━━━━━ EXERCISE DATA ━━━━━

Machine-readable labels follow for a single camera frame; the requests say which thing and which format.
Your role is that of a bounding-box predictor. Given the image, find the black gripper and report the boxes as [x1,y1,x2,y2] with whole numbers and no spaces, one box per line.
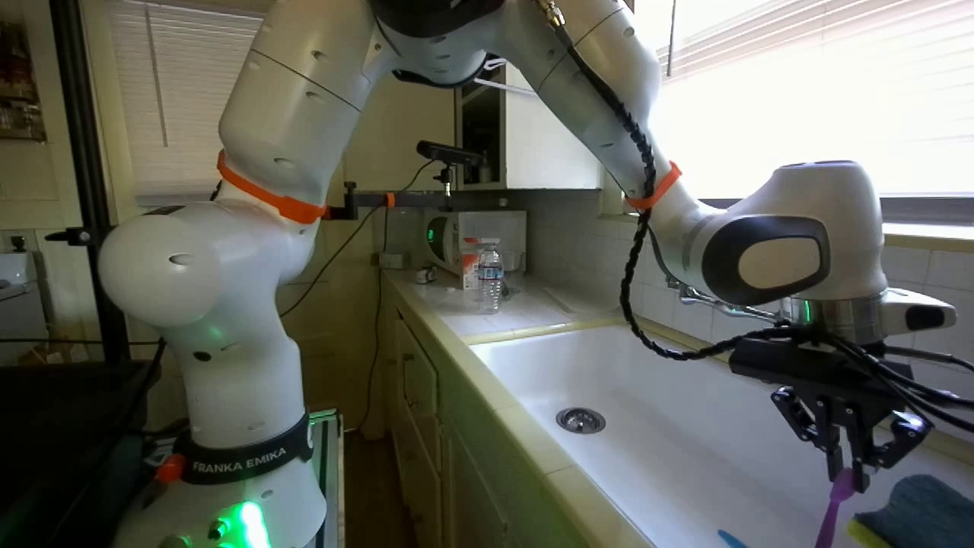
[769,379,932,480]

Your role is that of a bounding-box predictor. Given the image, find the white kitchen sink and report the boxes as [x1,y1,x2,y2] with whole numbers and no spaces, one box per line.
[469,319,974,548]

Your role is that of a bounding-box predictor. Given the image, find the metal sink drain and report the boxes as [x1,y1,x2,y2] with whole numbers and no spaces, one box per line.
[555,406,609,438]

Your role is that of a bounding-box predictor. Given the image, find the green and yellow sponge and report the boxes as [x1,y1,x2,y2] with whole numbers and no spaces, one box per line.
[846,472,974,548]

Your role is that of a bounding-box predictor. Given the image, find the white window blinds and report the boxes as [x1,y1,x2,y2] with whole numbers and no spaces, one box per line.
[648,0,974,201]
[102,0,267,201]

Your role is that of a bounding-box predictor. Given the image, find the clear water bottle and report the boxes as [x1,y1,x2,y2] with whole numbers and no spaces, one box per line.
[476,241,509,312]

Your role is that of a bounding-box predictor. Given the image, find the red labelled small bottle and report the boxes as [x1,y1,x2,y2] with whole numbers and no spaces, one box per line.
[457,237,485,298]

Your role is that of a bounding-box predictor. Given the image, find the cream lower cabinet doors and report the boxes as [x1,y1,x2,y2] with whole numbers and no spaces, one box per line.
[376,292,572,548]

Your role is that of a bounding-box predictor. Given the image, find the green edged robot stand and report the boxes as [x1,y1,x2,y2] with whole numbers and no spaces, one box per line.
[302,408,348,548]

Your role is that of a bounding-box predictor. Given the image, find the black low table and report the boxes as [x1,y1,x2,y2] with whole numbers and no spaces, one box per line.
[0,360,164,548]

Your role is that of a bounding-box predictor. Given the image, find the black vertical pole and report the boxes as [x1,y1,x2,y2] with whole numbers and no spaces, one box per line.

━━━━━
━━━━━ EXERCISE DATA ━━━━━

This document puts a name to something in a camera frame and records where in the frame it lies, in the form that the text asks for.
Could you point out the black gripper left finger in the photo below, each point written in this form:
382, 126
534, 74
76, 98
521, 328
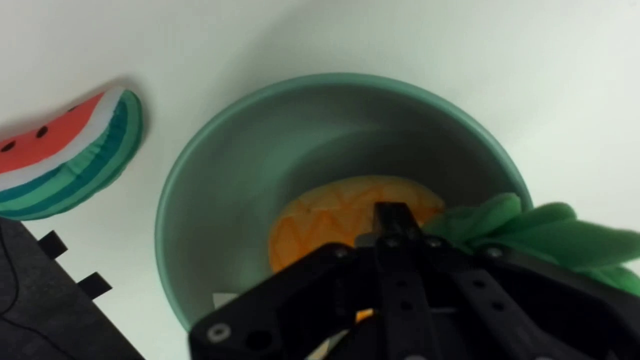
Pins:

━━━━━

▶ PROBLEM DETAILS: Across the records above, tally the lines that contain "frame" and give the result as a number alone.

▶ ANSWER SECTION: 2